Sorry it happened to you....I know how you feel cause it happened to me last year. I took all the rest of my prop down after it happened...then I started thinking I wasnt letting them get the best of me so I would put up and take down every night...even made new props like the ones stolen.


----------



## Lilly (Jun 13, 2006)

Very sorry to hear of your loss , we are all in mourning about it.

You could also try if you have a my space and facebook accounts , post a pic of it as wanted your prop pic and then also the thiff that stole it..so many peeps on there someone might have seen it..or send me one and I will put It on both of mine for you.


----------



## Spookie (Aug 26, 2008)

I'm sorry to hear you were burglarized. If you have a photo of the prop, maybe you could make a sign to put in the prop's original place in the yard along with a picture of it on the sign face and saying something like "Stolen by a thief in our neighborhood". Take a picture of all of it and see if your local newspaper will run an article on thefts of holiday displays be it Halloween or Christmas. Maybe even offer a reward. Give the police a photo of what was stolen. Let them get involved if they will, especially if they see it on display in someone's yard. The more people that see the prop and know about it the better chances the low-life will get theirs.

Thieves are thieves and you were robbed. As for comments about the economy, poor people have values and don't steal. Please, no excuse for criminal activity.


----------



## EMU (Dec 4, 2007)

this is the kind of stuff that can make my season go sour, it drives me insane to think someone can't go try and buy one online or make it, or something of the sort, In my town they find it funny to mess with my stones, so some days i bring props to school with me, to show them off and also to warn some of the people n my school that im serious about my things, and when theyre taken i will go through everything to find them, i really hope you get your prop back, keep an eye out on ebay aswell


----------



## Spartan005 (Mar 13, 2007)

Sorry to hear that MJ

Anyway thanks a lot guys. Fortunately there has been some good news today.... I've been keeping my eye out on this small wooden playground that I saw near a curb for a while now. Originally the owners said someone else was going to take it but they gave me a call today and told me it was mine. Literally 6 minutes later I was at their doorstep with my neighbor and his pickup truck to help me lug it back home. 

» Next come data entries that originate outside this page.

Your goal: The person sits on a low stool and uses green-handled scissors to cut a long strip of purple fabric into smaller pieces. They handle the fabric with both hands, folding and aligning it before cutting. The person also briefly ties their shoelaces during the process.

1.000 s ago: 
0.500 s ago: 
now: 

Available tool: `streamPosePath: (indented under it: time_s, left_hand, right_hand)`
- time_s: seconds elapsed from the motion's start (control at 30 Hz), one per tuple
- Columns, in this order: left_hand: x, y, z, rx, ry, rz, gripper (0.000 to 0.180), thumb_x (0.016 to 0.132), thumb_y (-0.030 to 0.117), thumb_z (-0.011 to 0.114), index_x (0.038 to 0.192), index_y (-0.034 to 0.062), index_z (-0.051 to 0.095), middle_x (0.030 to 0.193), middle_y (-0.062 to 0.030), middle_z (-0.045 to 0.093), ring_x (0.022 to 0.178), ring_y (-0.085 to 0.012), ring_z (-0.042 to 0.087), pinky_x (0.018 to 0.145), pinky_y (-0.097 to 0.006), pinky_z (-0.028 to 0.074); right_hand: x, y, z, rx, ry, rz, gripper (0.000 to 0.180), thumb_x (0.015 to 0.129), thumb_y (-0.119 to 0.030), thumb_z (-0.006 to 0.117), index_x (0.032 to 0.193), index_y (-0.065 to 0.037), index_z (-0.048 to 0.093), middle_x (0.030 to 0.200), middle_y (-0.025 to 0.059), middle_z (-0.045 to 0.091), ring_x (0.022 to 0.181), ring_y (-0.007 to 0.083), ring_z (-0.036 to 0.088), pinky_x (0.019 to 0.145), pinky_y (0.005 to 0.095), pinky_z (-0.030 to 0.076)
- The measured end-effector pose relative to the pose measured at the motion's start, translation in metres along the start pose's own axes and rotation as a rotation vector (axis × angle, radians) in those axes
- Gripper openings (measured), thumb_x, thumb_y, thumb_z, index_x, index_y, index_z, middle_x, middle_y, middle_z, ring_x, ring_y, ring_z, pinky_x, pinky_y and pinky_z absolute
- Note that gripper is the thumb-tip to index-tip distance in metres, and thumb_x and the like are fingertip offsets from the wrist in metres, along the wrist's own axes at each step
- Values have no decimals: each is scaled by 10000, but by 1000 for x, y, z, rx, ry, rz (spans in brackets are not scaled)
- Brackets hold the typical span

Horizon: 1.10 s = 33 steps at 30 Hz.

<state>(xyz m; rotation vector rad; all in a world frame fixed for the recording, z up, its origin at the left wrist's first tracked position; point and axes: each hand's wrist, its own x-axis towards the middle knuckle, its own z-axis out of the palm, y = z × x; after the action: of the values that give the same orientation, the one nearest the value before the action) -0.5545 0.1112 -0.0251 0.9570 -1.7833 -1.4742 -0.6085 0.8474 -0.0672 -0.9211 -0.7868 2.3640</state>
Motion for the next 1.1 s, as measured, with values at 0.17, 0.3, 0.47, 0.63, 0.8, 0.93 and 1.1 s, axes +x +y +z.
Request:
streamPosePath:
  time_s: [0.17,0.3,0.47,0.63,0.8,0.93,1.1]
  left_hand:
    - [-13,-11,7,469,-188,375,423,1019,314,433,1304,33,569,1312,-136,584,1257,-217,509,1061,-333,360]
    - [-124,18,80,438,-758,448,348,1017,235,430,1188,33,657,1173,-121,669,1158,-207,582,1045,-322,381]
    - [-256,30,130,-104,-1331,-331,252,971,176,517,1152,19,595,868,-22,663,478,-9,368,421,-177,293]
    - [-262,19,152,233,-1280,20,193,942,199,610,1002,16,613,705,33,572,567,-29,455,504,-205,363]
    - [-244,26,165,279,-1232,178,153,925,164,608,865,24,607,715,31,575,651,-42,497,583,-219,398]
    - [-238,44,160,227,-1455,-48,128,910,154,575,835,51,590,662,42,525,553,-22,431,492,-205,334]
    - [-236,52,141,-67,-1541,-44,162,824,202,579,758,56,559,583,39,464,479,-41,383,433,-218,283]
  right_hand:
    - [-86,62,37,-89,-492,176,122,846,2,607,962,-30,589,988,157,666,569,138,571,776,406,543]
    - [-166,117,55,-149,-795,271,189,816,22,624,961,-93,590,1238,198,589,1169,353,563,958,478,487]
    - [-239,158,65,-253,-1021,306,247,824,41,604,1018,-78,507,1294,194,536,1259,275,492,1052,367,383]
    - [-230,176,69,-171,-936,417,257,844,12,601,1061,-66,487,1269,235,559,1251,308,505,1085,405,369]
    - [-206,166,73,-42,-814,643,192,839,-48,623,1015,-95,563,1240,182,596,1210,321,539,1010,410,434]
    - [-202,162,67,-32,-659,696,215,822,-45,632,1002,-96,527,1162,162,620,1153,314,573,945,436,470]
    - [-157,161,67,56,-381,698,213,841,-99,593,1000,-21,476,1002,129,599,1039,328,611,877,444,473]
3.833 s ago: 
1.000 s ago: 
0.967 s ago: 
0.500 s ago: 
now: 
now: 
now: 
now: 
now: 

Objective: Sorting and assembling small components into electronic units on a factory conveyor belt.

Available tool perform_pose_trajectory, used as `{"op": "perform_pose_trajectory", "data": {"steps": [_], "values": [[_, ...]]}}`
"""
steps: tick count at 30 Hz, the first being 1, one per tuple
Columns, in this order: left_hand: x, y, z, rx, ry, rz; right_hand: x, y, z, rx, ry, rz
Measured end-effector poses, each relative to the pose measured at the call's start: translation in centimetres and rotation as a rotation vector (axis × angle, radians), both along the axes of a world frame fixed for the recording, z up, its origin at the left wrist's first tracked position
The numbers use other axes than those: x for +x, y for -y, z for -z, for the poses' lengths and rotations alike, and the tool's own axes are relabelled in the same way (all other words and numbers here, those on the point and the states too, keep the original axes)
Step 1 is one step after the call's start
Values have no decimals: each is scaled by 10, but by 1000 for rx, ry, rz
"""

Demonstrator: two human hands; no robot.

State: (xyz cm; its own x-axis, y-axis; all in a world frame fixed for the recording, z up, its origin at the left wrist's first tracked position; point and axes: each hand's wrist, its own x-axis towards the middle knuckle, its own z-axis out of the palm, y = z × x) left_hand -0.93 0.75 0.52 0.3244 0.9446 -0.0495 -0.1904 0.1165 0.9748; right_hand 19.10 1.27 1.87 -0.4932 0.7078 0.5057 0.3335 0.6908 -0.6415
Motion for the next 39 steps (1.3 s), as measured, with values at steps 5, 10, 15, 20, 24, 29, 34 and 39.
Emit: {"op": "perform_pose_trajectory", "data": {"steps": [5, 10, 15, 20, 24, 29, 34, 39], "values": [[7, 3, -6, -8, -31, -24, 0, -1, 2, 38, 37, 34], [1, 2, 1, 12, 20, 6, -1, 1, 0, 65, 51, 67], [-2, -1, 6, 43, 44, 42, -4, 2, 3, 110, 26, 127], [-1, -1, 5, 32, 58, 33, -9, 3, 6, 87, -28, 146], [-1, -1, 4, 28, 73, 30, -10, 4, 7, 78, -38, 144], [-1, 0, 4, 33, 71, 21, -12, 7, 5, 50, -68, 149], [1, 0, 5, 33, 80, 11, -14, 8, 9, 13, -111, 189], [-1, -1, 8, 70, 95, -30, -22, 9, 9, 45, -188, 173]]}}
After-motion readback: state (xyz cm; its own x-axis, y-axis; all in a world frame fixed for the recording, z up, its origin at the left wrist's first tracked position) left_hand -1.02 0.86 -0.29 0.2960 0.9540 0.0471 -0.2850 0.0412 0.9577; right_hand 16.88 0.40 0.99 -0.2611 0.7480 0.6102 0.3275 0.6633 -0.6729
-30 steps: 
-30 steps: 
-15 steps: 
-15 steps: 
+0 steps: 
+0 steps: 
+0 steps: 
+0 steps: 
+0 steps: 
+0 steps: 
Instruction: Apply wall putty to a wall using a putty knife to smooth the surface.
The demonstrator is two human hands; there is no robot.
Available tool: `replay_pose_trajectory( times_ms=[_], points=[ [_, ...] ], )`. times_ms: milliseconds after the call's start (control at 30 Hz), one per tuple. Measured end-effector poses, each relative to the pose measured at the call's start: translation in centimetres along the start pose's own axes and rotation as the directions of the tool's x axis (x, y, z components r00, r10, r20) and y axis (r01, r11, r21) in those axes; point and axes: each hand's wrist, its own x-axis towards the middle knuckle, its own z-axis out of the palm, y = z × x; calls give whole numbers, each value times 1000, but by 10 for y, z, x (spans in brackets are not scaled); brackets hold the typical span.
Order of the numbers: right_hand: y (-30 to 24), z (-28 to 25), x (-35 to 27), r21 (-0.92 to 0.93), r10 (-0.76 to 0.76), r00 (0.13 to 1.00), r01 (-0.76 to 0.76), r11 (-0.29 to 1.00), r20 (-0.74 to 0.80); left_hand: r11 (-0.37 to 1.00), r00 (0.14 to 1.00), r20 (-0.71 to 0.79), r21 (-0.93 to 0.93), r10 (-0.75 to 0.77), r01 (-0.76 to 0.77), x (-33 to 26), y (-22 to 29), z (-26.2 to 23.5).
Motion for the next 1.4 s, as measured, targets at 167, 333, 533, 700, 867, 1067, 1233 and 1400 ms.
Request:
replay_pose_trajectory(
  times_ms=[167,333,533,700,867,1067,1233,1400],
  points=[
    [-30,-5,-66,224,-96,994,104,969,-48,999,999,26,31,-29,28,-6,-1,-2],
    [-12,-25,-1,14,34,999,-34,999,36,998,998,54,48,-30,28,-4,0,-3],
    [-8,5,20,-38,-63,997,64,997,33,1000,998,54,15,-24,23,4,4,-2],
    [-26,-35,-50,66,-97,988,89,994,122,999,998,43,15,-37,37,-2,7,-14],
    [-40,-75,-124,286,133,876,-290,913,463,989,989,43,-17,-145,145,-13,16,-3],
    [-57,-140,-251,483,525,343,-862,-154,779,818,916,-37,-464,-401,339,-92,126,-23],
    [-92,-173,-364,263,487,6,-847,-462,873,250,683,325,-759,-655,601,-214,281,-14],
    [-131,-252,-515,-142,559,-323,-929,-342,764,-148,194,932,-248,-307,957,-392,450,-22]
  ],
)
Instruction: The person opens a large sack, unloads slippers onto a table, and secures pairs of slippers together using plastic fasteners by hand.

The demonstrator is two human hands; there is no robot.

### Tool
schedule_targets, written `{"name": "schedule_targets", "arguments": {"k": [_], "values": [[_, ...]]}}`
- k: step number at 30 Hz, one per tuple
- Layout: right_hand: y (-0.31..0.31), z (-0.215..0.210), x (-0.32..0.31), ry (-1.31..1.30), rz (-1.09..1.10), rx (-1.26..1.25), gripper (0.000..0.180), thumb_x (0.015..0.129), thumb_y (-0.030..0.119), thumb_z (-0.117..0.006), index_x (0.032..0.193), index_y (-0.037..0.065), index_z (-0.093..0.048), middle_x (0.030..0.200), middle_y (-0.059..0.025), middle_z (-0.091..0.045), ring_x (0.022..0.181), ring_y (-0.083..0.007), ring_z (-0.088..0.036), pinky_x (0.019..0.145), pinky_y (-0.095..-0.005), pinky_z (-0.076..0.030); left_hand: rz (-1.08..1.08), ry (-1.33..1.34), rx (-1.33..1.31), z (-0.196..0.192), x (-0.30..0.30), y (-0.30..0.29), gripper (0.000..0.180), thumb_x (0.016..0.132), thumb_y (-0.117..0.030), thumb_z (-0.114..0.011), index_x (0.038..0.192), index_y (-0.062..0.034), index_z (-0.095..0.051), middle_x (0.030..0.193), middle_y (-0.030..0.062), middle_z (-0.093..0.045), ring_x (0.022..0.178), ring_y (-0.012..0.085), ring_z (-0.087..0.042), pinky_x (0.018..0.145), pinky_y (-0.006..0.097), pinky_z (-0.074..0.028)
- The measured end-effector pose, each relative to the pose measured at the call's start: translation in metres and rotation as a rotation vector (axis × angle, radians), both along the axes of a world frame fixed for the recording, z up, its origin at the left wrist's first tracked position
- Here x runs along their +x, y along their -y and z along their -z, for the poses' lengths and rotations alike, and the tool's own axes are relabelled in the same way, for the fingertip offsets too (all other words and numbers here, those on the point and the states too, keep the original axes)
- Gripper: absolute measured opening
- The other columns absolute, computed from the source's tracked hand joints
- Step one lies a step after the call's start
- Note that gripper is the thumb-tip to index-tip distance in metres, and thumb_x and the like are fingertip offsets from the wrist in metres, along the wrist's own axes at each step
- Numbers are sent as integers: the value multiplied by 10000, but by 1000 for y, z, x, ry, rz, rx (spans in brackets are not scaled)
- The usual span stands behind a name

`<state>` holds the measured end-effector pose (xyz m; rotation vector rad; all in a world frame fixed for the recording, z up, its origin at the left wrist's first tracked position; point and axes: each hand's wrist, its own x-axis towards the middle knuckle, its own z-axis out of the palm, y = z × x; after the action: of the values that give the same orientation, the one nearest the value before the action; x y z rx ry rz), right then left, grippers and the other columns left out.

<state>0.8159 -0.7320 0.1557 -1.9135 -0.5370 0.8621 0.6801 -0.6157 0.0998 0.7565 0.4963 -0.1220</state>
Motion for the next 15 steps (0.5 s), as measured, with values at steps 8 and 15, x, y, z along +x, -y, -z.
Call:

The whole time I thought about how I was going to make it into a mausoleum, but once we got it back home we flipped it upside down and me and my dad instantly said "gallows" 

I'll post pics in a bit. but yeah pretty good trade off... zombie for gallows lol


----------



## lowdwnrob (Jul 2, 2008)

That sucks so bad. Thats one of my biggest fears. Do you have pics of it incase you or a friend sees it somewhere? I hope you get it back.


----------



## Tyler (Jul 17, 2008)

Glad your felling better, it really sucks to have things stolen, I had it happen once before too.


----------



## davy2 (Sep 10, 2008)

Yeah, it's a really bad feeling...I had Christmas decorations stolen 2 years in a row...I did not decorate for another two years, I was so mad...kinda just ruined things for me...I have several security cameras now...let the little s*** try it now...!


----------



## halfcracked (Oct 13, 2006)

Dude!
That's just wrong.


----------



## biggnboog (Oct 11, 2008)

sorry to hear spartan


----------



## smileyface4u23 (Apr 1, 2008)

I'm so sorry to hear about that Spartan. That just really drives me crazy. When I was little, I was taught not to touch things that belonged to other people. Apparently, that isn't something that everyone learns, which is why I don't put most of our stuff out until Halloween day. 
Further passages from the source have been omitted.